It’s trivial to get the ID of a local actor instance that you’ve already initialized normally, but you’ll have to include some machinery in your transport system to communicate remote actor instance IDs across worker boundaries. There’s no universal method for advertising available remote actor instances that works well for every possible use-case, so this logic is left up to the transport system. Alternatively, you can have a worker spin up an actor instance on-demand when another worker tries to resolve a remote ID (“remote” with respect to the requesting worker, that is) that isn’t yet associated with a concrete actor instance.

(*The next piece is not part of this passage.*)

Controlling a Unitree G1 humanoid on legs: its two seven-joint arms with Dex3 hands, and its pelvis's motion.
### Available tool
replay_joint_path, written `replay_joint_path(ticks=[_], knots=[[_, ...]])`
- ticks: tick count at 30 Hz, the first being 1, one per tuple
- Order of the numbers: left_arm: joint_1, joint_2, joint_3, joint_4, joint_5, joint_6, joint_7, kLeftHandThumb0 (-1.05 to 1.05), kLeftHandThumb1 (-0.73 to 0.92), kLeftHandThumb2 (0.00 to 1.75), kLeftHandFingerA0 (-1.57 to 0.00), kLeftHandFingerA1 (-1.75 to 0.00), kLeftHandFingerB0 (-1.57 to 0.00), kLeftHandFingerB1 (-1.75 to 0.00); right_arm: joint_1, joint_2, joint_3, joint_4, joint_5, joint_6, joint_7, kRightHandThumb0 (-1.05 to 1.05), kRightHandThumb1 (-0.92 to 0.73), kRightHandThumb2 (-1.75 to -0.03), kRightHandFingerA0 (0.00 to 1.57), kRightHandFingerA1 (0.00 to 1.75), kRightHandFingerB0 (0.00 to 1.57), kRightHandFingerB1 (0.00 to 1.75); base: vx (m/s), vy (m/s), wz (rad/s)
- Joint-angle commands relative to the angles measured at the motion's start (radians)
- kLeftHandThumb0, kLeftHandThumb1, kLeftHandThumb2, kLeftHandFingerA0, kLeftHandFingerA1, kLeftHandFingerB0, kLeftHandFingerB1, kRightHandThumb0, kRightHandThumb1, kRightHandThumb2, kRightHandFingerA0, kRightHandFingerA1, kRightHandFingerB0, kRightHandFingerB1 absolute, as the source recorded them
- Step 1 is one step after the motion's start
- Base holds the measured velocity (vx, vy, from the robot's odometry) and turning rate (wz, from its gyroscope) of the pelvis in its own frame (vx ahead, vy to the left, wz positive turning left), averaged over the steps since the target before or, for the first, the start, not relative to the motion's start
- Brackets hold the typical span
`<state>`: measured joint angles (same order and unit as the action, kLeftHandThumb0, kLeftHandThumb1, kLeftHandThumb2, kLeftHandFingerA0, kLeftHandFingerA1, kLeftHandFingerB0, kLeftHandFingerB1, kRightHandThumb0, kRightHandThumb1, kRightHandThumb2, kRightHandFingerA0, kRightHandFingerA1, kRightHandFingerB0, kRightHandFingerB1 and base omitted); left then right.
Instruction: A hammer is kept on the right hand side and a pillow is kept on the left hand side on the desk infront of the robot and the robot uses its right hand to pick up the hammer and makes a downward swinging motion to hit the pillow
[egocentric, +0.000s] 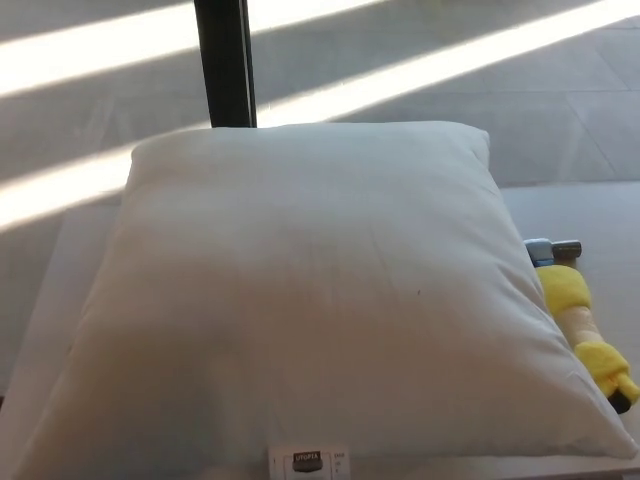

That's kind of the issue I'm facing. I would love to just say: resolve me any actor of this kind, I don't care which one – if there's already an actor of that kind please hand it over, otherwise create one for me please. Importantly, this could be one of one, or one of many (i.e. I would like to allow a cluster of a specified size).

I could do that by arbitrarily making a random ID and expecting the DA System to make me an actor with that ID, but it feels more like a hack than a good architecture. And there would be no way to resolve an existing actor in that way unless I know which arbitrary IDs have already been assigned.

For now I will use the .singleton workaround, because for my personal use case I don't need more than one DA per type. But at this point I don't have a clear idea how I'd make this useful as a more general library, which may allow more than one actor.

edit: I guess I could periodically post the cluster's availability (and IDs) to a receptionist that is running on the "host" (i.e. on the JS main thread). I will think about it a bit more later, but for now will try to get the singleton variant working.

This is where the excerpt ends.